NAME
Commandable::Finder
- an interface for discovery of Commandable::Commands
SYNOPSIS
use Commandable::Finder::...;
my $finder = Commandable::Finder::...->new(
...
);
$finder->find_and_invoke( Commandable::Invocation->new( $text ) );
DESCRIPTION
This base class is common to the various finder subclasses:
METHODS
configure
$finder = $finder->configure( %conf );
Sets configuration options on the finder instance. Returns the finder instance itself, to permit easy chaining.
The following configuration options are recognised:
allow_multiple_commands
If enabled, the "find_and_invoke" method will permit multiple command invocations within a single call.
require_order
If enabled, stop processing options when the first non-option argument is seen.
bundling
If enabled, short (single-letter) options of simple boolean type can be combined into a single -abc...
argument. Incrementable options can be specified multiple times (as common with things like -vvv
for --verbose 3
).
find_commands
@commands = $finder->find_commands;
Returns a list of command instances, in no particular order. Each will be an instance of Commandable::Command.
find_command
$command = $finder->find_command( $cmdname );
Returns a command instance of the given name as an instance of Commandable::Command, or undef
if there is none.
parse_invocation
@vals = $finder->parse_invocation( $command, $cinv );
Since version 0.12.
Parses values out of a Commandable::Invocation instance according to the specification for the command's arguments. Returns a list of perl values suitable to pass into the function implementing the command.
This method will throw an exception if mandatory arguments are missing.
find_and_invoke
$result = $finder->find_and_invoke( $cinv );
A convenient wrapper around the common steps of finding a command named after the initial token in a Commandable::Invocation, parsing arguments from it, and invoking the underlying implementation function.
If the allow_multiple_commands
configuration option is set, it will repeatedly attempt to parse a command name followed by arguments and options while the invocation string is non-empty.
find_and_invoke_list
$result = $finder->find_and_invoke_list( @tokens );
A further convenience around creating a Commandable::Invocation from the given list of values and using that to invoke a command.
find_and_invoke_ARGV
$result = $finder->find_and_invoke_ARGV();
A further convenience around creating a Commandable::Invocation from the @ARGV
array and using that to invoke a command.
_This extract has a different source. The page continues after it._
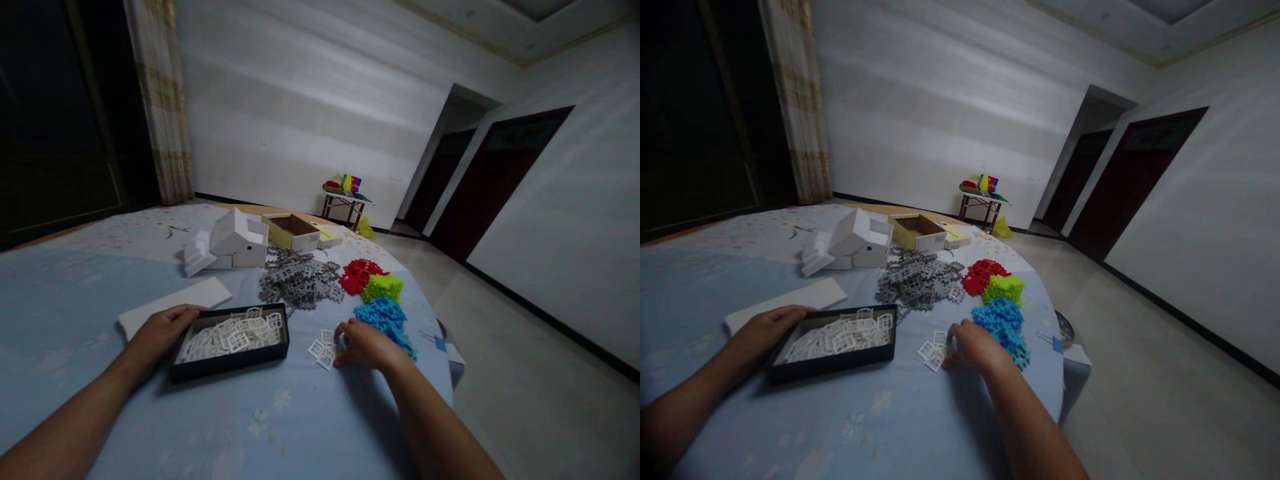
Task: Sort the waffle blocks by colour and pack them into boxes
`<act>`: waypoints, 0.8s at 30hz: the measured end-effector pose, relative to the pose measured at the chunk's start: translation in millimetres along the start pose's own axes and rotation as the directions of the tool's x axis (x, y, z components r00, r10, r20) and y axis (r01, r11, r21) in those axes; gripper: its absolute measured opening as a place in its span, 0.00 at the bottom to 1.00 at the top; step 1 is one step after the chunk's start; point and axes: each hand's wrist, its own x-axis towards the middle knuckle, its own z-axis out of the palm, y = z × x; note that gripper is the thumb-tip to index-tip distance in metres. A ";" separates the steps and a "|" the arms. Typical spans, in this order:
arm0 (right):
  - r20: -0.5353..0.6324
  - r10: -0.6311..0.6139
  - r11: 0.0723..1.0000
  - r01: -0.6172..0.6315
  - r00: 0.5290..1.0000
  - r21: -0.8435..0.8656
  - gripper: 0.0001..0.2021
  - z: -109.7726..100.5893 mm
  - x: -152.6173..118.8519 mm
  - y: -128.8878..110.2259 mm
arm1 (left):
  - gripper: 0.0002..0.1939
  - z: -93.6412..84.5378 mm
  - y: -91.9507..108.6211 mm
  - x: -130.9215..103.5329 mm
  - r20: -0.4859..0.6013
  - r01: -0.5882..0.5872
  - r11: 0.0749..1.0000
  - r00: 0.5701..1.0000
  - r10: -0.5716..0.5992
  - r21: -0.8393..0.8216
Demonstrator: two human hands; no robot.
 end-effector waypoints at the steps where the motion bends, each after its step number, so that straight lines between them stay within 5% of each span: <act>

Often this allows an entire wrapper script to be created in a single line of code:
exit Commandable::Finder::SOMESUBCLASS->new( ... )
->find_and_invoke_ARGV();
BUILTIN COMMANDS
The following built-in commands are automatically provided.
help
help
help $commandname
With no arguments, prints a summary table of known command names and their descriptive text.
With a command name argument, prints more descriptive text about that command, additionally detailing the arguments.
The package that implements a particular command can provide more output by implementing a method called commandable_more_help
, which will take as a single argument the name of the command being printed. It should make use of the various printing methods in Commandable::Output to generate whatever extra output it wishes.